AI Analysis: Labour force characteristics by census metropolitan area, three-month moving average, unadjusted for seasonality

Category: employment

Executive Summary

Statistics Canada Table 14100458 provides over 15 years of monthly labour force data across 43 Canadian census metropolitan areas, revealing generally improving employment conditions from 2011 onward, with unemployment rates declining from 8.1% to 7.2% and employment growing by 86.4 thousand persons on average across CMAs. The dataset spans 10 labour force characteristics and exposes significant regional disparities in unemployment and population size, from Canada's largest metros like Toronto to smaller areas like Belleville and Abbotsford-Mission.

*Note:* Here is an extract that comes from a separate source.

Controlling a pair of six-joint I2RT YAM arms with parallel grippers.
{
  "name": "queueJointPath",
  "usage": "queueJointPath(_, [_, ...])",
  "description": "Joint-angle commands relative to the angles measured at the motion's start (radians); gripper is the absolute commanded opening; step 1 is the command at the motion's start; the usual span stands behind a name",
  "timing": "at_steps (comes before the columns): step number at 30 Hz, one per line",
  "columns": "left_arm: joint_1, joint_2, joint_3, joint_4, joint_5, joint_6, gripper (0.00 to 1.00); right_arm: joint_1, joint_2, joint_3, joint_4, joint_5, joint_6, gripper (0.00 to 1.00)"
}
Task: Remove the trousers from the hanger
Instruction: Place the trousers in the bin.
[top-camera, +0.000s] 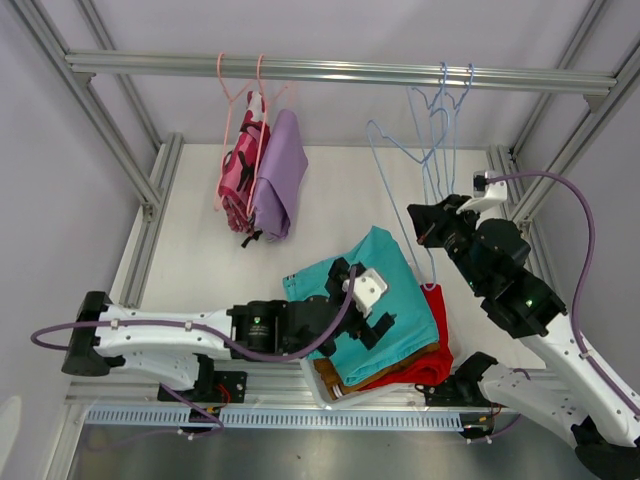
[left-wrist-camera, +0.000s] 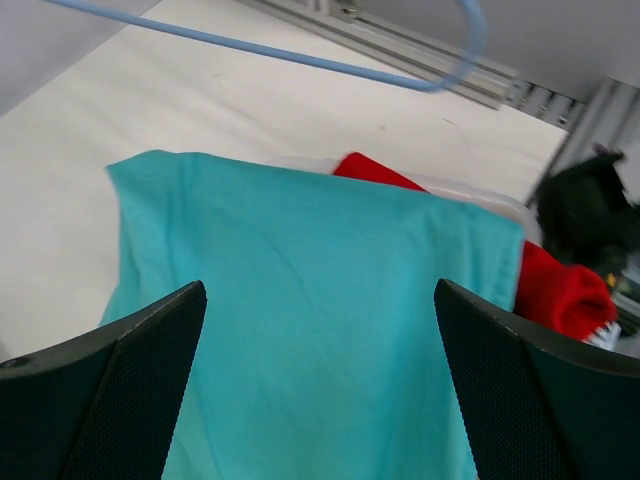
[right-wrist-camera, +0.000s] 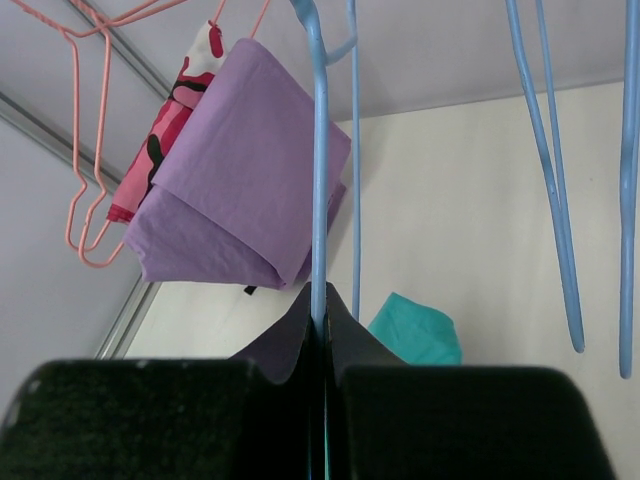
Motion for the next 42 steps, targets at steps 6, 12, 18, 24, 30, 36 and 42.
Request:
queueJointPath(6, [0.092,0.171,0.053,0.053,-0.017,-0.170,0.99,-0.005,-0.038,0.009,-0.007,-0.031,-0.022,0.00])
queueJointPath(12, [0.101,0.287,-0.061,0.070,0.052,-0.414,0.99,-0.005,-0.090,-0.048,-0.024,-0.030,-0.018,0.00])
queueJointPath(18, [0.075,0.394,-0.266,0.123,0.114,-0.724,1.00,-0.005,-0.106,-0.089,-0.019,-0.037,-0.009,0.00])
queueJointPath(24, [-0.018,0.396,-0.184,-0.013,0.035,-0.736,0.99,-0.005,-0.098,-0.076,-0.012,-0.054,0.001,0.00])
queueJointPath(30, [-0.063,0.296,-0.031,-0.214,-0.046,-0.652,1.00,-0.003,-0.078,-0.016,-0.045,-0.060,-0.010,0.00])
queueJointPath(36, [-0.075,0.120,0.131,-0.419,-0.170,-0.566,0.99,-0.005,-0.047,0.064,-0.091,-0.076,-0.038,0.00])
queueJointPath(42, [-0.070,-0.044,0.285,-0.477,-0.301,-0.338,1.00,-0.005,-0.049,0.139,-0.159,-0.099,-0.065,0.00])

Sharp outlier spikes — most notably around 2020 — underscore the dataset's value in capturing structural labour market shocks such as the COVID-19 pandemic.

Key Findings

  • The dataset contains approximately 221,761–250,000 records covering 43 Canadian census metropolitan areas from March 2011 to February 2026, cross-tabulated across 10 labour force characteristics, 3 gender categories, and 9 age groups.
  • Average employment grew by 86.4 thousand persons and the unemployment rate fell from 8.1% to 7.2% (a 1.0 percentage point improvement) between March 2011 and December 2012, indicating early-period labour market recovery.
  • The overall value distribution is heavily right-skewed, with a mean of 68.7 versus a median of 26.6 (in thousands of persons), driven by large CMAs such as Toronto pushing upper-end values as high as 4,849.3.
  • Population, Labour Force, and Employment categories show the widest spreads and most outliers, while rate-based metrics like Unemployment Rate and Employment Rate are tightly distributed in the approximate range of 1.5% to 98.2%.
  • Correlation analysis confirms classic labour market relationships: Employment and Labour Force size are strongly positively correlated, while Unemployment Rate and Employment Rate exhibit a clear negative correlation across CMAs and time periods.
  • Regional unemployment disparities are pronounced, with the top 5 highest-unemployment CMAs sitting well above the national average over the full 2011–2026 period, while the bottom 5 lowest-unemployment cities maintain consistently narrow and stable unemployment ranges.
  • Statistical outlier detection (z-score > 2.5) identified sharp unemployment spikes — most likely corresponding to the COVID-19 period around 2020 — as extreme deviations from each CMA's own historical norm, visible across multiple regions simultaneously.

This AI-generated analysis covers 8 analytical sections of Statistics Canada Table 14100458.